## Problem to work on
Everything from the line containing "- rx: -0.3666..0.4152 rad" through the line containing "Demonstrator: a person" should be repeated exactly, and nothing else from the data.
[Data block]
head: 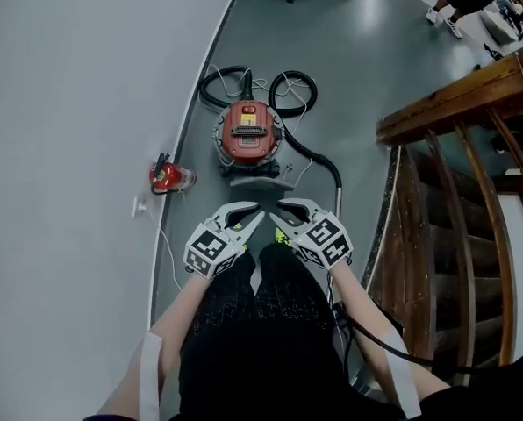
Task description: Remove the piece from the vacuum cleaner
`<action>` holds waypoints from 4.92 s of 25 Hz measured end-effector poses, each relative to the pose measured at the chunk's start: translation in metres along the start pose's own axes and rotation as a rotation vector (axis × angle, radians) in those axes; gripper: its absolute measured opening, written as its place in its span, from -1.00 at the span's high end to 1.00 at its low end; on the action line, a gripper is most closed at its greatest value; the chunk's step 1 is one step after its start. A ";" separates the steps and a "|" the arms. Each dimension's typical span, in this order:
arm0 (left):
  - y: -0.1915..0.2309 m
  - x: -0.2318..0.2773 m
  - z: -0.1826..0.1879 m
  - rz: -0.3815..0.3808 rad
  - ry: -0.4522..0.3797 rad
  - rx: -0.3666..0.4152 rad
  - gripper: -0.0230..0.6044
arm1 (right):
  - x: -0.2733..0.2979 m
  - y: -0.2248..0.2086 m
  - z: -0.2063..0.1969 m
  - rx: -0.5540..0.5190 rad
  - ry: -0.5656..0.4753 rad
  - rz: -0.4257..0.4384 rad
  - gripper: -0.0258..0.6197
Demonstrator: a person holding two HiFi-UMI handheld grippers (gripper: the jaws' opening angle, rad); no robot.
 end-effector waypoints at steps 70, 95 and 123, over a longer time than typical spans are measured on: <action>0.232 0.196 -0.246 0.036 0.358 0.146 0.16 | 0.253 -0.168 -0.246 -0.267 0.420 0.053 0.19; 0.240 0.206 -0.255 0.008 0.439 0.190 0.48 | 0.260 -0.173 -0.250 -0.271 0.425 0.091 0.50; 0.241 0.205 -0.258 0.024 0.454 0.150 0.67 | 0.260 -0.173 -0.252 -0.284 0.437 0.077 0.59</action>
Point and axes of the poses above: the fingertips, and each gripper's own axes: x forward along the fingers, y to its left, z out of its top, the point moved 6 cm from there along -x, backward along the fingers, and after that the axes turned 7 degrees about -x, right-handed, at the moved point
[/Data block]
## Task answer
  - rx: -0.3666..0.4152 rad
  - gripper: -0.0230..0.6044
arm1 (right):
  - x: -0.2733..0.2979 m
  - y: -0.2248..0.2086 m
  - z: -0.2063..0.1969 m
  - rx: -0.5540..0.5190 rad
  - ry: -0.5656..0.4753 rad
  - rz: -0.4257..0.4384 rad
  - gripper: -0.0258..0.6197
Demonstrator: a person holding two HiFi-UMI handheld grippers (gripper: the jaws' opening angle, rad); no robot.

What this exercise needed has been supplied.